T he apartment was quiet, save for the low hum of the TV from the living room where Bodie and Ramsey were watching some sitcom rerun.

The noise of the laugh tracks barely registered as I sat on the edge of my bed, staring at the dress hanging from a hook on the closet door.

The purple shimmer caught the soft light filtering in from the window, the fabric looking every bit as powerful and elegant as the day I’d tried it on.

It was the kind of dress that demanded attention without trying.

Bold lines. Clean structure. And absolutely unlike anything I’d ever tried to wear.

I had no idea why I’d bought it, really.

But it had felt important, so I’d worked for it.

Extra shifts at the firm. Weekends I couldn’t afford to lose, doing coffee runs and redlines just to squirrel away enough for something that would make me feel…

different. Something I’d picked for me. Not to impress anyone else. Not even Jeff.

But now, looking at it made my stomach knot.

The mask sat on my desk beside it, resting in the open velvet box Uncle Dee had mailed it in with three layers of tissue paper and a note that said, “You’re gonna turn heads, baby girl.
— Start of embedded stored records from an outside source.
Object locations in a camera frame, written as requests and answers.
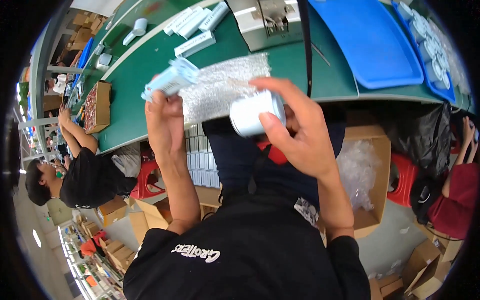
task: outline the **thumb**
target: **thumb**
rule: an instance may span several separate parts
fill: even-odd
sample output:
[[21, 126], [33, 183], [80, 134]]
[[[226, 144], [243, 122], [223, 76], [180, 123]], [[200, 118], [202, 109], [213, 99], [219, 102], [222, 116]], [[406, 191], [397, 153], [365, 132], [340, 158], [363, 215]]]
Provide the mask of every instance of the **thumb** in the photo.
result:
[[258, 116], [265, 129], [268, 140], [284, 154], [294, 151], [296, 141], [290, 136], [282, 122], [269, 112], [262, 112]]

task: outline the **black bag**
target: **black bag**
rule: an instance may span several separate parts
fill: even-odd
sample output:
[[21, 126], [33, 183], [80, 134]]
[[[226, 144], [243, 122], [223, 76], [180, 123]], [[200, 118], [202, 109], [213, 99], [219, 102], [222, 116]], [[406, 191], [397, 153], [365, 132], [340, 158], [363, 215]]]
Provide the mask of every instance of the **black bag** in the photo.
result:
[[388, 103], [377, 106], [377, 119], [392, 148], [407, 154], [424, 174], [437, 178], [450, 163], [450, 104]]

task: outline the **workbench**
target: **workbench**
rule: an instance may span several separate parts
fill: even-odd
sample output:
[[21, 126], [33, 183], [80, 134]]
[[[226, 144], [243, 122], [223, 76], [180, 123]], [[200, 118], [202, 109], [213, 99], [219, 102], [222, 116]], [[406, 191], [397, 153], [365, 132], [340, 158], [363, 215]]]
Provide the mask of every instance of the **workbench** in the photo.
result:
[[[113, 56], [109, 68], [96, 69], [98, 56], [92, 54], [82, 74], [84, 90], [88, 91], [98, 80], [112, 83], [110, 125], [101, 131], [98, 139], [101, 153], [117, 149], [147, 138], [144, 116], [144, 100], [140, 93], [154, 74], [167, 68], [168, 61], [175, 59], [173, 49], [185, 42], [181, 36], [167, 36], [163, 31], [168, 19], [187, 6], [201, 5], [212, 9], [216, 0], [179, 0], [163, 2], [156, 11], [149, 11], [153, 0], [127, 0], [115, 16], [114, 26], [108, 32], [102, 28], [94, 40], [95, 46], [102, 42], [104, 52]], [[399, 22], [393, 8], [385, 5], [387, 10]], [[136, 37], [128, 46], [122, 45], [123, 38], [133, 27], [137, 18], [145, 17], [149, 25], [147, 34]], [[317, 102], [336, 102], [351, 100], [402, 100], [421, 103], [442, 103], [443, 100], [434, 95], [425, 83], [392, 88], [369, 90], [362, 87], [354, 75], [338, 46], [334, 36], [310, 7], [310, 29], [312, 42], [321, 49], [331, 64], [312, 51], [312, 99]], [[239, 33], [233, 14], [227, 15], [214, 32], [216, 44], [204, 49], [188, 59], [199, 68], [203, 68], [224, 60], [249, 55], [250, 52]], [[281, 45], [263, 49], [260, 52], [269, 54], [271, 76], [289, 78], [302, 91], [307, 90], [306, 60], [303, 42]], [[78, 111], [81, 102], [73, 106]], [[474, 112], [473, 100], [456, 89], [454, 107]]]

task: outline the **black strap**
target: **black strap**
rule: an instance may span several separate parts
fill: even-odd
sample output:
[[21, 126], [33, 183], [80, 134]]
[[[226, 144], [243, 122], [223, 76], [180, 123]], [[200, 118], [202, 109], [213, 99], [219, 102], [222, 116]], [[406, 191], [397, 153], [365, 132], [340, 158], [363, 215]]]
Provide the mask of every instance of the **black strap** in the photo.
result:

Go give ’em whiplash.” Metallic purple and black feathers arched like wings around the edges, the detailing delicate but dramatic—almost regal.

It was beautiful. Powerful. Made with love.

And now it was just another thing Jeff had ruined.

I swallowed hard and looked away. He hadn’t even taken the moment from me directly.

He’d tainted it by association, made it feel pointless.

Like I’d been dressing up for a fantasy that no longer existed.

I didn’t want to walk into that masquerade party, pretending like I wasn’t nursing the bruises to my pride.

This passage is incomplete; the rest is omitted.